[What the exercise asks]
The first line of the data below and every line after it, through the one with "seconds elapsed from", must be transcribed without change.

╭──

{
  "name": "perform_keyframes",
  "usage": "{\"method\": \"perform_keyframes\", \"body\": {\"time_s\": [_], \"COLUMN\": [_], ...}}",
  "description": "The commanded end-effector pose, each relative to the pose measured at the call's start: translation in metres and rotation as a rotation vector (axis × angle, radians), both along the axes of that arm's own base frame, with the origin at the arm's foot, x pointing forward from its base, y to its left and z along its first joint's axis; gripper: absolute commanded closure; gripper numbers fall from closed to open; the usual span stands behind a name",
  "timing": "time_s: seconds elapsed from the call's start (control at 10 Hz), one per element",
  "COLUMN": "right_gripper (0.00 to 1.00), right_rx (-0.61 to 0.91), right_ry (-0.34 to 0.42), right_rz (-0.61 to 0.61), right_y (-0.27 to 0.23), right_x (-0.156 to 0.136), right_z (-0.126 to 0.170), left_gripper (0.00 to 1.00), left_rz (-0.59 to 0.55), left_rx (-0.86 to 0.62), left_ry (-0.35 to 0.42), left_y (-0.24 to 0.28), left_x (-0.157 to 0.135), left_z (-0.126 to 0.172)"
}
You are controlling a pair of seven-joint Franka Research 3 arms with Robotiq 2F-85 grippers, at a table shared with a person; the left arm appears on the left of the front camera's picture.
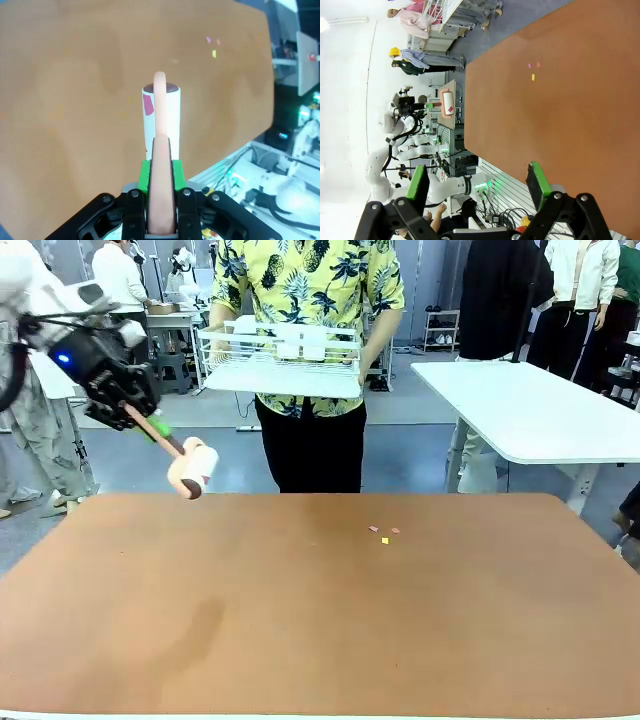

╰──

[Answer section]
{
  "name": "perform_keyframes",
  "usage": "{\"method\": \"perform_keyframes\", \"body\": {\"time_s\": [_], \"COLUMN\": [_], ...}}",
  "description": "The commanded end-effector pose, each relative to the pose measured at the call's start: translation in metres and rotation as a rotation vector (axis × angle, radians), both along the axes of that arm's own base frame, with the origin at the arm's foot, x pointing forward from its base, y to its left and z along its first joint's axis; gripper: absolute commanded closure; gripper numbers fall from closed to open; the usual span stands behind a name",
  "timing": "time_s: seconds elapsed from the call's start (control at 10 Hz), one per element",

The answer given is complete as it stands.